TRADING INFORMATION BETWEEN LATENTS IN HIERARCHICAL VARIATIONAL AUTOENCODERS

Abstract

Variational Autoencoders (VAEs) were originally motivated (Kingma & Welling, 2014) as probabilistic generative models in which one performs approximate Bayesian inference. The proposal of β-VAEs (Higgins et al., 2017) breaks this interpretation and generalizes VAEs to application domains beyond generative modeling (e.g., representation learning, clustering, or lossy data compression) by introducing an objective function that allows practitioners to trade off between the information content ("bit rate") of the latent representation and the distortion of reconstructed data (Alemi et al., 2018). In this paper, we reconsider this rate/distortion trade-off in the context of hierarchical VAEs, i.e., VAEs with more than one layer of latent variables. We identify a general class of inference models for which one can split the rate into contributions from each layer, which can then be tuned independently. We derive theoretical bounds on the performance of downstream tasks as functions of the individual layers' rates and verify our theoretical findings in large-scale experiments.
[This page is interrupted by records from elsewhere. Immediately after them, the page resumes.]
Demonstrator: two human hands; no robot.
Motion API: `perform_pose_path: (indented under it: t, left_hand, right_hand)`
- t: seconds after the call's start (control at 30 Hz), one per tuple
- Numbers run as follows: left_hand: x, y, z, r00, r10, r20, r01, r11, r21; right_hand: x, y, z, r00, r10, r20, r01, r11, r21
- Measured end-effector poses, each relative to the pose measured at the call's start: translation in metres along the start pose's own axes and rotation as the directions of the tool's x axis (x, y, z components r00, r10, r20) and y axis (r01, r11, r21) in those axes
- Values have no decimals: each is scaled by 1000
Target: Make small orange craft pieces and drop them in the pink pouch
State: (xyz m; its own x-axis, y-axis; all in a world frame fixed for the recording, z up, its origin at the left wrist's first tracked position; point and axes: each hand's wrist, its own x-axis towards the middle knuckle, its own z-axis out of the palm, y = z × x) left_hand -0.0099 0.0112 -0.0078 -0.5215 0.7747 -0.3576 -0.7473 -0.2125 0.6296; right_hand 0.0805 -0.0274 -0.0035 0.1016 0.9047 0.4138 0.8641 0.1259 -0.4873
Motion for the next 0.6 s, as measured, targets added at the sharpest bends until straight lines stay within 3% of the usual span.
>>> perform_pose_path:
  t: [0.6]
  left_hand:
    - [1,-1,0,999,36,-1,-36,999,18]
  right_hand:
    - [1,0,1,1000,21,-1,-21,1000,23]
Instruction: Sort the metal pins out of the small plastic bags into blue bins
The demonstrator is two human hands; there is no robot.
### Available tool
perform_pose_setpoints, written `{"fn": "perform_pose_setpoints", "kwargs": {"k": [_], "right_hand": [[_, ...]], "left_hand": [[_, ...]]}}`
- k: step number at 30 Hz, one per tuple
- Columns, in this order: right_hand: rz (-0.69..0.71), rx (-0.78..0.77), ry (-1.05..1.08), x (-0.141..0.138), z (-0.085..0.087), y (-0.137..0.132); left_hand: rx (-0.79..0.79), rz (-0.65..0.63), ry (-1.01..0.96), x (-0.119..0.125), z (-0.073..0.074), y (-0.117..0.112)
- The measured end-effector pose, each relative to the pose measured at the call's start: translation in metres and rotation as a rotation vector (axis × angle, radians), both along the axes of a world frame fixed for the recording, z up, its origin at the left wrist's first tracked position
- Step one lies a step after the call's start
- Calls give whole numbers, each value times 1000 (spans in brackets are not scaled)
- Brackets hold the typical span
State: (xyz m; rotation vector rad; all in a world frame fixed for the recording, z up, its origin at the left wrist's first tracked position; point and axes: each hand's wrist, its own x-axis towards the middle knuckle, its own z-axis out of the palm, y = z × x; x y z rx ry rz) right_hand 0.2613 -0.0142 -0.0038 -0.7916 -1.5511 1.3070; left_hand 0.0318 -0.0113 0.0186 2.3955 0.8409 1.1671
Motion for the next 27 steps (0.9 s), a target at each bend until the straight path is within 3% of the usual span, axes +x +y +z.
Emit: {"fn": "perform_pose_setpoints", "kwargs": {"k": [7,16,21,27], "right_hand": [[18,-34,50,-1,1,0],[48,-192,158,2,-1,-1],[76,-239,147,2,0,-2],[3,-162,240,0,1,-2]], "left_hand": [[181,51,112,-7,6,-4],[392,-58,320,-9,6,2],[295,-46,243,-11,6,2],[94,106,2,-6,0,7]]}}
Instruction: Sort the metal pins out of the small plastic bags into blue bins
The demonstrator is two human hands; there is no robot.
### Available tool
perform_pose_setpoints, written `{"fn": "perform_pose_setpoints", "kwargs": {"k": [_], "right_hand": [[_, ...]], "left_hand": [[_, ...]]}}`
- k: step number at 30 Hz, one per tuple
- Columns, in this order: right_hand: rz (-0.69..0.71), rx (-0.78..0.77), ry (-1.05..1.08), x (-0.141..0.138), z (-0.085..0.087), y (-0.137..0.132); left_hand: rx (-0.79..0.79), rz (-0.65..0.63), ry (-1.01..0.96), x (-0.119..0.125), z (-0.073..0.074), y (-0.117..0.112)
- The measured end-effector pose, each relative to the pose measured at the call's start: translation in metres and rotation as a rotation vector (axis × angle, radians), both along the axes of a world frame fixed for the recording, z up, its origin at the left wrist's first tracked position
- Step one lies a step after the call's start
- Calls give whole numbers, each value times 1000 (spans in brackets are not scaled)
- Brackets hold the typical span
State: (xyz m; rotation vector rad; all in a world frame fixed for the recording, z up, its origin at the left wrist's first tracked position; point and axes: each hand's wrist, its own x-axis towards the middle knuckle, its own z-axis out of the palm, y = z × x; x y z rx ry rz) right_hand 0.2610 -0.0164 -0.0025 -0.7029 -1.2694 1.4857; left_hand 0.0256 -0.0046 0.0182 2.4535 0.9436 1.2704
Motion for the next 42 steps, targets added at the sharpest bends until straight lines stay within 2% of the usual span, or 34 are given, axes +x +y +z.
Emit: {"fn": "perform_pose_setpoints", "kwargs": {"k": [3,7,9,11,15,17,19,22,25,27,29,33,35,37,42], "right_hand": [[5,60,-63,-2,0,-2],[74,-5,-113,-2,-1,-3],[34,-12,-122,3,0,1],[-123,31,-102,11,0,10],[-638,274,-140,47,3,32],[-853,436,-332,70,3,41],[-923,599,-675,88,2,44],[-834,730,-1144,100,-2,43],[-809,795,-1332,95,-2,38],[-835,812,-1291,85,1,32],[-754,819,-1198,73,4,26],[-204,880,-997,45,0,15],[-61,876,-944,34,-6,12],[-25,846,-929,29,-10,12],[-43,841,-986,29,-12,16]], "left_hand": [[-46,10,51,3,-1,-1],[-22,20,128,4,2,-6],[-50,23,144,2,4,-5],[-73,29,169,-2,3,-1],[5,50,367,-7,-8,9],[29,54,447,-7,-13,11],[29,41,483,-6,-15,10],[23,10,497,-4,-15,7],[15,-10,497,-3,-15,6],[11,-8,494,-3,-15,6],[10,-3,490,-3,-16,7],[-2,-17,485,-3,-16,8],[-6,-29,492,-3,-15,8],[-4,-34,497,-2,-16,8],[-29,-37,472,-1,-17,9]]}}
Our results provide guidance for practitioners on which region in rate-space to target for a given application.

1. INTRODUCTION

Variational autoencoders (VAEs) (Kingma & Welling, 2014; Rezende et al., 2014) are a class of deep generative models that are used, e.g., for density modeling (Takahashi et al., 2018) , clustering (Jiang et al., 2017) , nonlinear dimensionality reduction of scientific measurements (Laloy et al., 2017 ), data compression (Ballé et al., 2017 ), anomaly detection (Xu et al., 2018) , and image generation (Razavi et al., 2019) . VAEs (more precisely, β-VAEs (Higgins et al., 2017) ) span such a diverse set of application domains in part because they can be tuned to a specific task without changing the network architecture, in a way that is well understood from information theory (Alemi et al., 2018) . The original proposal of VAEs (Kingma & Welling, 2014) motivates them from the perspective of generative probabilistic modeling and approximate Bayesian inference. However, the generalization to β-VAEs breaks this interpretation as they are no longer trained by maximizing a lower bound on the marginal data likelihood. These models are better described as neural networks that are trained to learn the identity function, i.e., to make their output resemble the input as closely as possible. This task is made nontrivial by introducing a so-called (variational) information bottleneck (Alemi et al., 2017; Tishby & Zaslavsky, 2015) at one or more layers, which restricts the information content that passes through these layers. The network activations at the information bottleneck are called latent representations (or simply "latents"), and they split the network into an encoder part (from input to latents) and a decoder part (from latents to output). This separation of the model into an encoder and a decoder allows us to categorize the wide variety of applications of VAEs into three domains: 1. data reconstruction tasks, i.e., applications that involve both the encoder and the decoder; these include various nonlinear inter-and extrapolations (e.g., image upscaling, denoising, or inpainting), and VAE-based methods for lossy data compression; 2. representation learning tasks, i.e., applications that involve only the encoder; they serve a downstream task that operates on the (typically lower dimensional) latent representation, e.g., classification, regression, visualization, clustering, or anomaly detection; and 3. generative modeling tasks, i.e., applications that involve only the decoder are less common but include generating new samples that resemble training data.